Task item
Your task is to repeat exactly the lines below between the line holding "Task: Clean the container" and the line holding "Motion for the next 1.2", inclusive, and only those.

Stored dataset items:

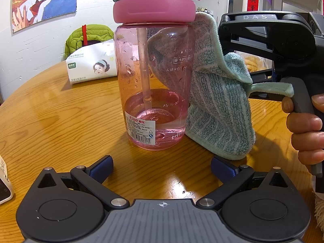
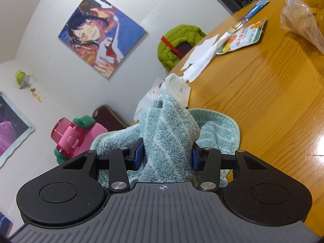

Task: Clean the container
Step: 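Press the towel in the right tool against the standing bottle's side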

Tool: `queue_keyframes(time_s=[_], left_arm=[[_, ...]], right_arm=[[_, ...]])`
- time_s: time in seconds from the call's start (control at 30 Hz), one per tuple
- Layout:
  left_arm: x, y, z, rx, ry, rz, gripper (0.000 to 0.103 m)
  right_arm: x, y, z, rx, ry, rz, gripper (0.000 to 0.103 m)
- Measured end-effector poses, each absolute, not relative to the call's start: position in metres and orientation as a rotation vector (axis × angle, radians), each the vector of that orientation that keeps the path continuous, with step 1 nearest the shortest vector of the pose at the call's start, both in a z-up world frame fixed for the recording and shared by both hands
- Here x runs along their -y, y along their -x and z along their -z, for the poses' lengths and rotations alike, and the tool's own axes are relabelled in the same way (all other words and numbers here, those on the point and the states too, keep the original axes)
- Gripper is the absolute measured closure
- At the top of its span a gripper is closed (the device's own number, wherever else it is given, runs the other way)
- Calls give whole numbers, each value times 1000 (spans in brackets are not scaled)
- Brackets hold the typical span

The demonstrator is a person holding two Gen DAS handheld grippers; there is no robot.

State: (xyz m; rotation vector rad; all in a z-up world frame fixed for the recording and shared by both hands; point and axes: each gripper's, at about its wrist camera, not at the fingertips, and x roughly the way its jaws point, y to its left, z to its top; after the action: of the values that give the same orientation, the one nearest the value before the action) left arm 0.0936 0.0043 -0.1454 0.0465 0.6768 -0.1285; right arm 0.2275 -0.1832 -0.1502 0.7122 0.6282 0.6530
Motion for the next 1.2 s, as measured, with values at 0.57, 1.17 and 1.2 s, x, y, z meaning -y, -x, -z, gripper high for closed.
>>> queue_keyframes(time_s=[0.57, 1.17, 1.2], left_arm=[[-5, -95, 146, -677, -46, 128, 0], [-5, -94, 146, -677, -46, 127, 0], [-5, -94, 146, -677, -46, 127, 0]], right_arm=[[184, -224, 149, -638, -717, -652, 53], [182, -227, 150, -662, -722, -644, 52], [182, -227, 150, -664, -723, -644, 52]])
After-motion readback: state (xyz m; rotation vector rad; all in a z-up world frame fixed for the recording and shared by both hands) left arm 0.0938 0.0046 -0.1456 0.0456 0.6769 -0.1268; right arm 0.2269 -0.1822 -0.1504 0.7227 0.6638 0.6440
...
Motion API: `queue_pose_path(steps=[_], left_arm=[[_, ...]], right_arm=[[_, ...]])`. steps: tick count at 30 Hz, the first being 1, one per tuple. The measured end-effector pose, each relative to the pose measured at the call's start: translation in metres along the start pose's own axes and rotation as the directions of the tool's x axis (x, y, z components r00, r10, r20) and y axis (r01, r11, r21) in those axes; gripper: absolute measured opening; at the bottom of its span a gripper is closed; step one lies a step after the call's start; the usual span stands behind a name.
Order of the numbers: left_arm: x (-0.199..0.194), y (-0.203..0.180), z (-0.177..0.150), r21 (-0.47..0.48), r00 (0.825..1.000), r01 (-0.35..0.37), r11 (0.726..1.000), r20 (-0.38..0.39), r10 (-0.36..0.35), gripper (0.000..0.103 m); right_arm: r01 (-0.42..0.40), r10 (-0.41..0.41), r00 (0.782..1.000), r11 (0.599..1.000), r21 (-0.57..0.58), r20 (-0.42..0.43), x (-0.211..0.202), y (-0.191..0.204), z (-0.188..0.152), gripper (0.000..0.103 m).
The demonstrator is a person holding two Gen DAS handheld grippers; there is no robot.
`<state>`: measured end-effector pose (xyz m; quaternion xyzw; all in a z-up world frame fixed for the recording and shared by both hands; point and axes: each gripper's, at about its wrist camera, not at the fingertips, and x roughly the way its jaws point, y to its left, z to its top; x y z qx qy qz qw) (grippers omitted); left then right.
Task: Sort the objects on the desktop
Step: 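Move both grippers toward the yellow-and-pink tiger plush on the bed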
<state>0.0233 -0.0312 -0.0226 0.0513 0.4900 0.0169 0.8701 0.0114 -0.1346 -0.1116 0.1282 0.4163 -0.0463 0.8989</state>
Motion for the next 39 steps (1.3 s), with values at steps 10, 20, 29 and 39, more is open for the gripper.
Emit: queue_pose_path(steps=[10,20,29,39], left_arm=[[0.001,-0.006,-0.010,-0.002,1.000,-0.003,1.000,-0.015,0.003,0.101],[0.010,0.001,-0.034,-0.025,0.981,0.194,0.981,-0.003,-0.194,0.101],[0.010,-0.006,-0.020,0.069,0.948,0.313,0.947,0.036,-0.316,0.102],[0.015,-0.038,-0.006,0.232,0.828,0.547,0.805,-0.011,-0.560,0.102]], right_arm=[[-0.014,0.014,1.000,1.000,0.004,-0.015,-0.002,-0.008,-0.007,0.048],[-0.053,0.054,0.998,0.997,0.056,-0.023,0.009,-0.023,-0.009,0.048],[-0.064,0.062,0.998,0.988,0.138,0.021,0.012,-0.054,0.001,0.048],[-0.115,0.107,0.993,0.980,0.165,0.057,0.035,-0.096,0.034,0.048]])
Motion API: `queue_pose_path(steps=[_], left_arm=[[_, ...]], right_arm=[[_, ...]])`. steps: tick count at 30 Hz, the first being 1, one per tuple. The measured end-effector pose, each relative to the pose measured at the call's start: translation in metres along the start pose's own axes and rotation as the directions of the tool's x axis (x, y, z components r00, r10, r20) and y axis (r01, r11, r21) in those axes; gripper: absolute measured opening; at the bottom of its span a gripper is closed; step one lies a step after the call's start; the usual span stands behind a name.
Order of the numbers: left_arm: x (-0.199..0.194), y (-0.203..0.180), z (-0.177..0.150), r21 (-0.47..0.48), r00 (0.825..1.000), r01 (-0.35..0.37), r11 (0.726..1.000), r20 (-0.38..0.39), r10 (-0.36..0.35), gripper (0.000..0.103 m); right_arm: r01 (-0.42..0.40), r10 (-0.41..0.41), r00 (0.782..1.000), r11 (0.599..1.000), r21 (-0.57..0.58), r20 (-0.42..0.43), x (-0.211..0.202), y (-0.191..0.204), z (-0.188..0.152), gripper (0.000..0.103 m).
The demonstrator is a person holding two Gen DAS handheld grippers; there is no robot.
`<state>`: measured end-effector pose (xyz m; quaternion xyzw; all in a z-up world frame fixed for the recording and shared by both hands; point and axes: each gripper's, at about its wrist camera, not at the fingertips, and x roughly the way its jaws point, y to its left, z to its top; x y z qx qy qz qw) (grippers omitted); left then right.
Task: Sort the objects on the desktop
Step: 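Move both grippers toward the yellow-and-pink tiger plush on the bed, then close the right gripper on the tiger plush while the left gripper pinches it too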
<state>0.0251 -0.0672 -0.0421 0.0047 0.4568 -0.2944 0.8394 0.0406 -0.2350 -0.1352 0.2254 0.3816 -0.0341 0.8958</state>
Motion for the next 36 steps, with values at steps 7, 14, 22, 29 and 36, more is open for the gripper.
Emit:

Solution
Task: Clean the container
Step: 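Press the towel in the right tool against the standing bottle's side
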
Tool: `queue_keyframes(time_s=[_], left_arm=[[_, ...]], right_arm=[[_, ...]])`
- time_s: time in seconds from the call's start (control at 30 Hz), one per tuple
- Layout:
  left_arm: x, y, z, rx, ry, rz, gripper (0.000 to 0.103 m)
  right_arm: x, y, z, rx, ry, rz, gripper (0.000 to 0.103 m)
- Measured end-effector poses, each absolute, not relative to the call's start: position in metres and orientation as a rotation vector (axis × angle, radians), each the vector of that orientation that keeps the path continuous, with step 1 nearest the shortest vector of the pose at the call's start, both in a z-up world frame fixed for the recording and shared by both hands
- Here x runs along their -y, y along their -x and z along their -z, for the poses' lengths and rotations alike, and the tool's own axes are relabelled in the same way (all other words and numbers here, those on the point and the states too, keep the original axes)
- Gripper is the absolute measured closure
- At the top of its span a gripper is closed (the device's own number, wherever else it is given, runs the other way)
- Calls give whole numbers, each value times 1000 (spans in brackets are not scaled)
- Brackets hold the typical span

The demonstrator is a person holding two Gen DAS handheld grippers; there is no robot.

State: (xyz m; rotation vector rad; all in a z-up world frame fixed for the recording and shared by both hands; point and axes: each gripper's, at about its wrist camera, not at the fingertips, and x roughly the way its jaws point, y to its left, z to its top; after the action: of the values that give the same orientation, the one nearest the value before the action) left arm 0.0936 0.0043 -0.1454 0.0465 0.6768 -0.1285; right arm 0.2275 -0.1832 -0.1502 0.7122 0.6282 0.6530
Motion for the next 1.2 s, as measured, with values at 0.57, 1.17 and 1.2 s, x, y, z meaning -y, -x, -z, gripper high for closed.

What this exercise required has been given in full.